### WHAT IS BEING ASKED
The response must contain every line from the records below that has "finger".

### PROVIDED RECORDS
_ _ _

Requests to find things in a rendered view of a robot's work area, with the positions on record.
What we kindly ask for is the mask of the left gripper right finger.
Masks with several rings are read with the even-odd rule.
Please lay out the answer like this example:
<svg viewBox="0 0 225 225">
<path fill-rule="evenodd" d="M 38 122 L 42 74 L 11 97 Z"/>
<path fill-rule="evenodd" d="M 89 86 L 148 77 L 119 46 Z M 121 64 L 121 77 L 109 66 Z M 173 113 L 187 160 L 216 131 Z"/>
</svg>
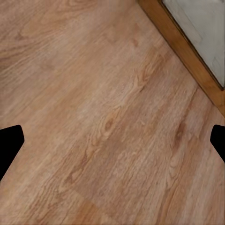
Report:
<svg viewBox="0 0 225 225">
<path fill-rule="evenodd" d="M 210 142 L 217 150 L 223 161 L 225 162 L 225 127 L 221 125 L 214 125 L 211 136 Z"/>
</svg>

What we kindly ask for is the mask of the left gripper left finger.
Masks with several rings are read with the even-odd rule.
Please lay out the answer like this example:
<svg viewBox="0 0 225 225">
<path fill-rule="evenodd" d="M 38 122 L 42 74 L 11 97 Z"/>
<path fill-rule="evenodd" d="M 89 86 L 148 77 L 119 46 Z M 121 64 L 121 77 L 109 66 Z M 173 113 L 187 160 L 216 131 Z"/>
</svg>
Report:
<svg viewBox="0 0 225 225">
<path fill-rule="evenodd" d="M 23 144 L 24 135 L 21 125 L 0 130 L 0 180 L 4 177 Z"/>
</svg>

_ _ _

### RESPONSE
What we kindly ask for is the mask of the left gripper right finger.
What we kindly ask for is the mask of the left gripper left finger.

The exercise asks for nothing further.